Activity:
Each entry is to be given again precisely, and no picture may be carried over.

Items from a data source:
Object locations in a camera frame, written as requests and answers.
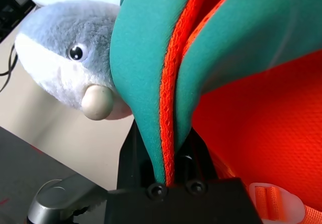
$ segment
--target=stuffed shark toy
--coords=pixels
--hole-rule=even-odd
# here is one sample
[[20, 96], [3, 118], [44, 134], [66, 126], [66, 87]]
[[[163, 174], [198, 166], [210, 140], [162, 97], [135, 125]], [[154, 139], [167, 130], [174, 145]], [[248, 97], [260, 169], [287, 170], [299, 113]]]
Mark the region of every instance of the stuffed shark toy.
[[[262, 197], [257, 202], [253, 200], [263, 219], [322, 223], [322, 188], [318, 187], [322, 179], [317, 174], [322, 171], [320, 132], [310, 136], [308, 130], [300, 137], [299, 131], [293, 133], [294, 139], [307, 142], [310, 139], [314, 143], [314, 148], [307, 151], [305, 145], [299, 147], [296, 141], [292, 142], [295, 145], [282, 148], [284, 145], [279, 142], [289, 143], [290, 138], [280, 140], [280, 132], [272, 128], [262, 133], [265, 138], [253, 134], [257, 138], [245, 139], [244, 145], [239, 145], [238, 155], [231, 152], [235, 142], [211, 137], [215, 126], [216, 130], [229, 128], [228, 135], [233, 136], [252, 119], [245, 116], [244, 108], [238, 108], [245, 101], [241, 97], [236, 98], [235, 115], [229, 115], [228, 108], [219, 118], [221, 110], [230, 106], [224, 101], [229, 96], [230, 84], [258, 74], [265, 81], [267, 75], [276, 72], [274, 69], [279, 72], [285, 65], [294, 74], [288, 79], [296, 81], [296, 76], [304, 71], [299, 67], [294, 70], [293, 62], [303, 59], [303, 64], [311, 66], [305, 71], [308, 77], [301, 80], [299, 89], [307, 93], [305, 87], [316, 89], [322, 85], [318, 80], [322, 79], [321, 57], [314, 54], [322, 49], [321, 12], [322, 0], [124, 0], [120, 8], [86, 1], [65, 2], [41, 8], [27, 18], [17, 36], [16, 49], [26, 71], [43, 89], [83, 111], [88, 118], [119, 119], [133, 113], [156, 181], [174, 184], [174, 157], [193, 126], [205, 139], [217, 170], [225, 170], [225, 176], [230, 173], [228, 176], [240, 177], [249, 189], [255, 182], [268, 183], [255, 183], [255, 189], [263, 189], [253, 193]], [[318, 77], [310, 79], [313, 74]], [[277, 81], [278, 74], [272, 75], [276, 78], [271, 80]], [[284, 85], [283, 76], [280, 82]], [[252, 81], [244, 84], [243, 91], [233, 91], [236, 96], [247, 96]], [[315, 95], [304, 99], [322, 99], [316, 97], [317, 91], [313, 92]], [[285, 91], [274, 99], [289, 94]], [[311, 108], [315, 116], [319, 116], [319, 105], [322, 103]], [[296, 112], [302, 113], [301, 122], [305, 124], [311, 118], [305, 118], [303, 106], [296, 108]], [[288, 116], [282, 112], [275, 118], [281, 119], [283, 114]], [[321, 126], [321, 119], [314, 120], [312, 125]], [[272, 136], [277, 140], [270, 142]], [[249, 147], [247, 143], [251, 140], [254, 145]], [[293, 158], [305, 155], [304, 160], [314, 160], [314, 169], [308, 169], [306, 162], [297, 162], [293, 169], [282, 164], [288, 162], [281, 159], [294, 151], [297, 152]], [[278, 176], [271, 174], [268, 157], [275, 152], [281, 153], [280, 159], [274, 161]], [[248, 164], [241, 165], [245, 159]], [[254, 159], [261, 162], [264, 171], [251, 161]], [[306, 178], [295, 174], [283, 177], [289, 176], [290, 169], [298, 170], [301, 166], [307, 168]], [[301, 188], [294, 188], [294, 183]], [[286, 204], [277, 206], [281, 202], [276, 200], [281, 196], [288, 196], [288, 202], [284, 199]], [[294, 209], [292, 203], [300, 204]]]
[[118, 12], [119, 6], [101, 2], [49, 5], [23, 22], [15, 42], [20, 61], [36, 83], [93, 120], [131, 114], [115, 89], [109, 65]]

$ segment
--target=orange lining
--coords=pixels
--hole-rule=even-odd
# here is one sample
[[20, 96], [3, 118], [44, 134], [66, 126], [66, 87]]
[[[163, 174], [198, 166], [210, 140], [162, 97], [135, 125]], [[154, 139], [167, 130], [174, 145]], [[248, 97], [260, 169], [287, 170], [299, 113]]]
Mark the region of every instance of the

Exercise result:
Object locations in a camera frame, written as requests and answers.
$ segment
--target=stuffed shark toy
--coords=pixels
--hole-rule=even-odd
# here is one sample
[[20, 96], [3, 118], [44, 134], [66, 126], [66, 87]]
[[[163, 174], [198, 166], [210, 140], [162, 97], [135, 125]], [[154, 139], [167, 130], [174, 145]], [[248, 97], [260, 169], [287, 170], [299, 113]]]
Mark the region of every instance of the stuffed shark toy.
[[[262, 197], [257, 202], [253, 200], [263, 219], [322, 223], [322, 188], [318, 187], [322, 179], [317, 174], [322, 171], [320, 132], [310, 136], [308, 130], [300, 137], [299, 131], [293, 133], [294, 139], [307, 142], [310, 139], [314, 143], [314, 148], [307, 151], [305, 145], [299, 147], [296, 141], [292, 142], [295, 145], [282, 148], [284, 145], [279, 142], [289, 143], [290, 138], [280, 140], [280, 132], [272, 128], [262, 133], [265, 138], [253, 134], [257, 138], [245, 139], [244, 145], [239, 145], [238, 155], [231, 152], [235, 142], [211, 137], [215, 126], [216, 130], [229, 128], [228, 135], [233, 136], [252, 119], [245, 116], [244, 108], [238, 108], [245, 101], [241, 97], [236, 98], [235, 115], [229, 115], [228, 108], [219, 118], [221, 110], [230, 106], [224, 101], [229, 96], [230, 84], [258, 74], [265, 81], [267, 75], [276, 72], [274, 69], [279, 72], [285, 65], [294, 74], [288, 79], [296, 81], [296, 76], [304, 71], [299, 67], [294, 70], [293, 62], [303, 59], [303, 64], [311, 66], [305, 71], [308, 77], [301, 80], [299, 89], [307, 93], [305, 87], [316, 89], [322, 85], [318, 80], [322, 79], [321, 57], [314, 54], [322, 49], [321, 12], [322, 0], [124, 0], [120, 8], [86, 1], [65, 2], [41, 8], [27, 18], [17, 36], [16, 49], [26, 71], [43, 89], [83, 111], [88, 118], [119, 119], [133, 113], [156, 181], [174, 184], [174, 157], [193, 126], [205, 139], [217, 170], [225, 170], [225, 176], [230, 173], [228, 176], [240, 177], [249, 189], [255, 182], [268, 183], [255, 183], [255, 189], [263, 189], [253, 193]], [[318, 77], [310, 79], [313, 74]], [[277, 81], [278, 74], [272, 75], [276, 78], [271, 80]], [[284, 85], [283, 76], [280, 82]], [[252, 81], [244, 84], [243, 91], [233, 91], [236, 96], [247, 96]], [[315, 95], [304, 99], [322, 99], [316, 97], [317, 91], [313, 92]], [[285, 91], [274, 99], [289, 94]], [[311, 108], [315, 116], [319, 116], [319, 105], [322, 103]], [[296, 112], [302, 113], [301, 122], [305, 124], [311, 118], [305, 118], [303, 106], [296, 108]], [[288, 116], [282, 112], [275, 118], [281, 119], [283, 114]], [[321, 126], [321, 119], [314, 120], [312, 125]], [[272, 136], [277, 140], [270, 142]], [[249, 147], [247, 143], [251, 140], [254, 145]], [[293, 158], [305, 155], [304, 160], [314, 160], [314, 169], [308, 169], [306, 162], [297, 162], [293, 169], [282, 164], [288, 162], [281, 159], [294, 151], [297, 152]], [[278, 176], [271, 174], [268, 157], [275, 152], [281, 153], [280, 159], [274, 161]], [[248, 164], [241, 165], [245, 159]], [[254, 159], [261, 162], [264, 171], [251, 161]], [[306, 178], [295, 174], [283, 177], [289, 176], [290, 169], [298, 170], [301, 166], [307, 168]], [[301, 188], [294, 188], [294, 183]], [[286, 204], [277, 206], [281, 202], [276, 200], [281, 196], [288, 196], [288, 202], [284, 199]], [[294, 209], [292, 203], [300, 204]]]
[[118, 12], [119, 6], [101, 2], [49, 5], [23, 22], [15, 42], [20, 61], [36, 83], [93, 120], [131, 114], [115, 89], [109, 65]]

$ segment
--target=orange lining
--coords=pixels
--hole-rule=even-odd
# here is one sample
[[20, 96], [3, 118], [44, 134], [66, 126], [66, 87]]
[[[163, 174], [198, 166], [210, 140], [162, 97], [135, 125]], [[154, 139], [167, 130], [174, 145]], [[248, 97], [260, 169], [287, 170], [299, 113]]]
Mark the region of every instance of the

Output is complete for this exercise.